* **YOUR ASSIGNMENT**:
Retype the data below exactly, skipping pictures.

* **DATASET EXTRACT**:

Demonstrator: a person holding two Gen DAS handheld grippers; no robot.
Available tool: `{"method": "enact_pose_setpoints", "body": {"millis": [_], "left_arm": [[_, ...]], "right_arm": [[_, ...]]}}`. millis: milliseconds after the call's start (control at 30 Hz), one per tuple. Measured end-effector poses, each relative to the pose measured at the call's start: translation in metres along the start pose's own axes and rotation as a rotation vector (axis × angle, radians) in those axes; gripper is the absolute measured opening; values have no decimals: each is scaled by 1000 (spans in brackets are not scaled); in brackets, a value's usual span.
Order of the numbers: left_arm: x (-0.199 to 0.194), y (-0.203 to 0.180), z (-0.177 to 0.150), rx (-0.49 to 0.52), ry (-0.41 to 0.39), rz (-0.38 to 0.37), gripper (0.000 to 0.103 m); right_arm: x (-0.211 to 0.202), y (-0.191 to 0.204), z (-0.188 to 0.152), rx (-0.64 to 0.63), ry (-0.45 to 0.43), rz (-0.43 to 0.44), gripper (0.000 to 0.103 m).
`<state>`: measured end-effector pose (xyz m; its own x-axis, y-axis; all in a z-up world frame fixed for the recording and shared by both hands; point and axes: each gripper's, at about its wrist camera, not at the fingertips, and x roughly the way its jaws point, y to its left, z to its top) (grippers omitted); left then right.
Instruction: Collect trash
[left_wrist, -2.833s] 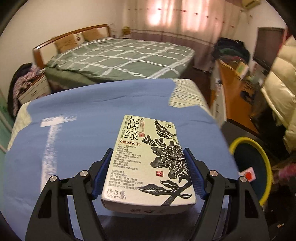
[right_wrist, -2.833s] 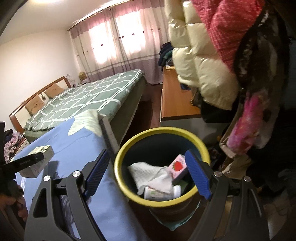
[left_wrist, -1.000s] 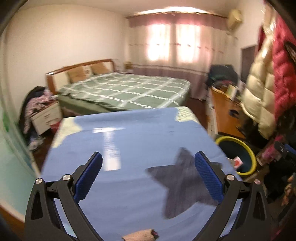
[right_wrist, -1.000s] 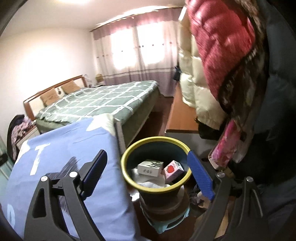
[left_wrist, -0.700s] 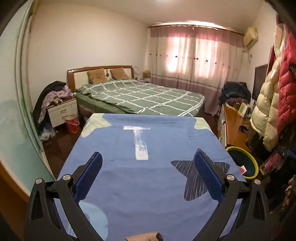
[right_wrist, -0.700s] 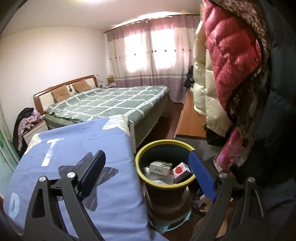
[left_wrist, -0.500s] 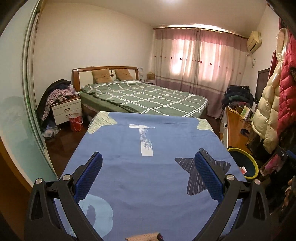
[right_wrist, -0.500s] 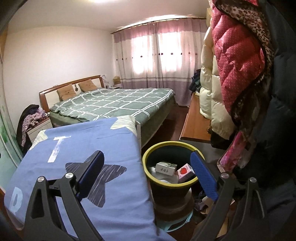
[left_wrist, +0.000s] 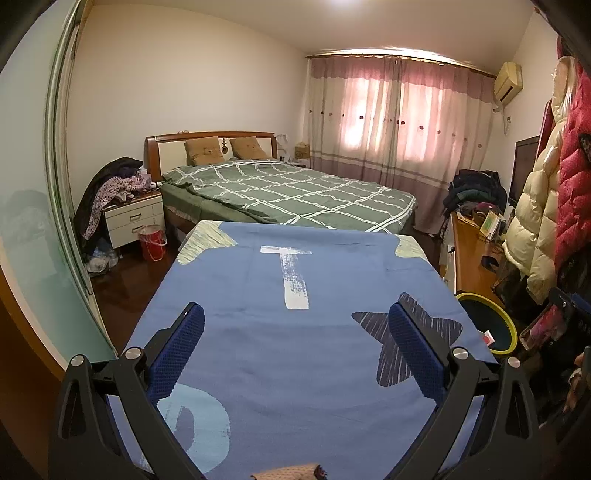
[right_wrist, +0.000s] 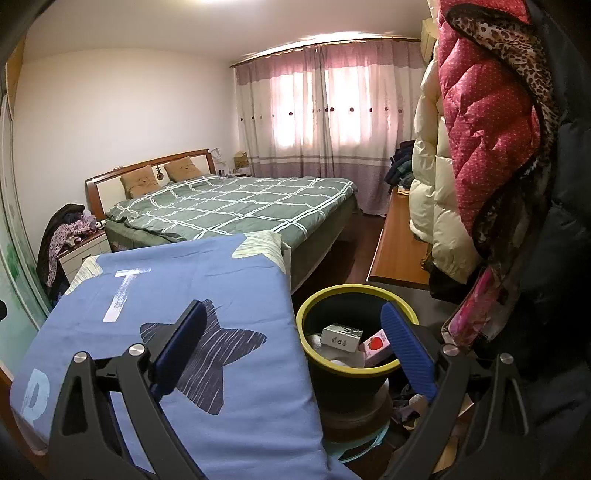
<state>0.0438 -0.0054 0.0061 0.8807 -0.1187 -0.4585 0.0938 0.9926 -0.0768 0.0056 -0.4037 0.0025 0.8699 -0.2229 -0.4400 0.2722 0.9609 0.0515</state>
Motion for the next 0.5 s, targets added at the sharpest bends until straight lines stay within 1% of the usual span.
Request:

* **RESPONSE TO THE TASK**:
Demonstrator: a person holding two Gen DAS handheld grippers; no robot.
Available tool: `{"method": "enact_pose_setpoints", "body": {"millis": [_], "left_arm": [[_, ...]], "right_arm": [[_, ...]]}}`. millis: milliseconds after the call's start (control at 30 Hz), one per tuple. Measured end-effector poses, each relative to the pose measured at the call's start: translation in metres along the start pose's own axes and rotation as a rotation vector (axis × angle, radians) in those axes; gripper is the absolute measured opening; values have no decimals: each is scaled by 1000 (spans in brackets are not scaled); in brackets, a value's usual span.
Order of the numbers: left_arm: x (-0.199 to 0.194), y (-0.203 to 0.180), z (-0.177 to 0.150), rx (-0.49 to 0.52), ry (-0.41 to 0.39), rz (-0.38 to 0.37), gripper (0.000 to 0.103 m); right_arm: x (-0.211 to 0.202), y (-0.191 to 0.204), z (-0.188 to 0.152), rx (-0.64 to 0.63), ry (-0.45 to 0.43), rz (-0.43 to 0.44), gripper (0.000 to 0.103 m).
`<state>`: measured end-effector pose (xyz m; its own x-axis, y-axis; all in a z-up world frame fixed for the recording and shared by both hands; point and axes: each gripper's, at about its wrist camera, not at the fingertips, and x roughly the way its jaws point, y to its left, z to its top) (grippers omitted); left then right.
Instruction: Collect trash
[left_wrist, -2.833s] 
[right_wrist, -2.833s] 
[left_wrist, -1.000s] 
[right_wrist, -1.000s] 
[left_wrist, -0.700s] 
[right_wrist, -0.700s] 
[left_wrist, -0.500s] 
[right_wrist, -0.500s] 
[left_wrist, +0.000s] 
[right_wrist, +0.000s] 
<state>0.0438 -0.0054 0.0061 0.8807 -0.1187 -0.4585 0.0938 0.9926 -0.0768 0.0056 -0.4037 0.0025 0.8699 -0.2229 -0.4400 0.2722 0.9609 0.0515</state>
Motion for the next 0.5 s, targets added at the sharpest bends until straight lines stay within 1% of the usual span.
Request:

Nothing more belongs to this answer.